Even more heretical, he expressed gratitude that his ancestors were taken to America in spite of their true status as victims because life for blacks was so much better in white, racist America than in black governed Africa.

While much can be written on the groups who are harmed by wokeness, I think it is critical to understand the impact on those who are “helped” by it. That is, to understand the sad and pernicious effects of fostering resentment in these people. The fact is that resentment is a psychological problem. To anyone I care for I always advise to try to overcome resentment, even when the person has truly suffered from injustice. Of course, Jesus’ message to love your enemies delivered at the Sermon on the Mount resonates with the perspective to eschew resentment.

To reject resentment is a primary assertion of stoics.

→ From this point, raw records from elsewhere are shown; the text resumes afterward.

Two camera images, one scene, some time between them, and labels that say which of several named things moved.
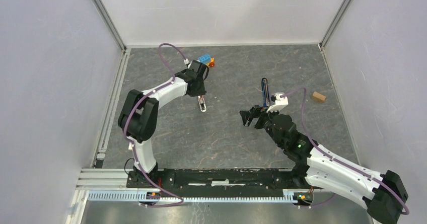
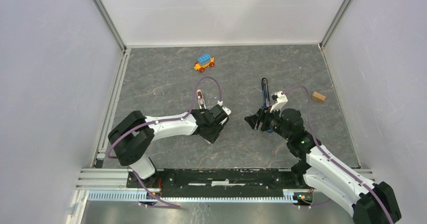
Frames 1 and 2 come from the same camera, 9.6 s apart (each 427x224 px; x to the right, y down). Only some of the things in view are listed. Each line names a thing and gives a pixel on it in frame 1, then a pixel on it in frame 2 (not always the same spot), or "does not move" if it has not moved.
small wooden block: [318, 97] does not move
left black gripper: [201, 91] → [213, 138]
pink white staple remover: [202, 105] does not move
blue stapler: [265, 92] does not move

One of my favorite quotes of Pascal through the years makes this point also through the Christian perspective.

“Thus I stretch out my arms to my saviour, who, after being foretold for four thousand years, came on earth to die and suffer for me at the time and the circumstances foretold. By his grace I peaceably await death, in the hope of being eternally united, and meanwhile I live joyfully, whether in the blessings which he is pleased to bestow on me or in the afflictions which he sends me for my own good and taught me how to endure by his example.”

I think the teaching against resentment has been expressed in many cultures. For example, the Bengali/English writer Nirad Chaudhuri wrote this passage in the second volume of his autobiography “Thy Hand, Great Anarch! India 1921-1952,”

“I have learnt the significance of suffering without understanding why it should be the lot of human beings to have it inflicted on them. It does not regard innocence, nor wrongdoing, but comes upon all impartially. It seems to be some natural, inescapable phenomenon like storms, floods, earthquakes, or volcanic eruptions. Looking upon it in this light, I have come to feel that there is nothing more cowardly than to nurse a grievance for it. Above all, I have come to hold that it is frivolity of the worst kind to air cheap compassion over it. There are only two victories over suffering offered to man: either to rise above it or to submit to it without complaining. That is being Homo sapiens in the first instance.”

Unfortunately we are living in a culture of resentment. Young minds are being formed by a zeitgeist of resentment. Yet, to encourage resentment in individuals and groups is truly madness, portending evil for everyone.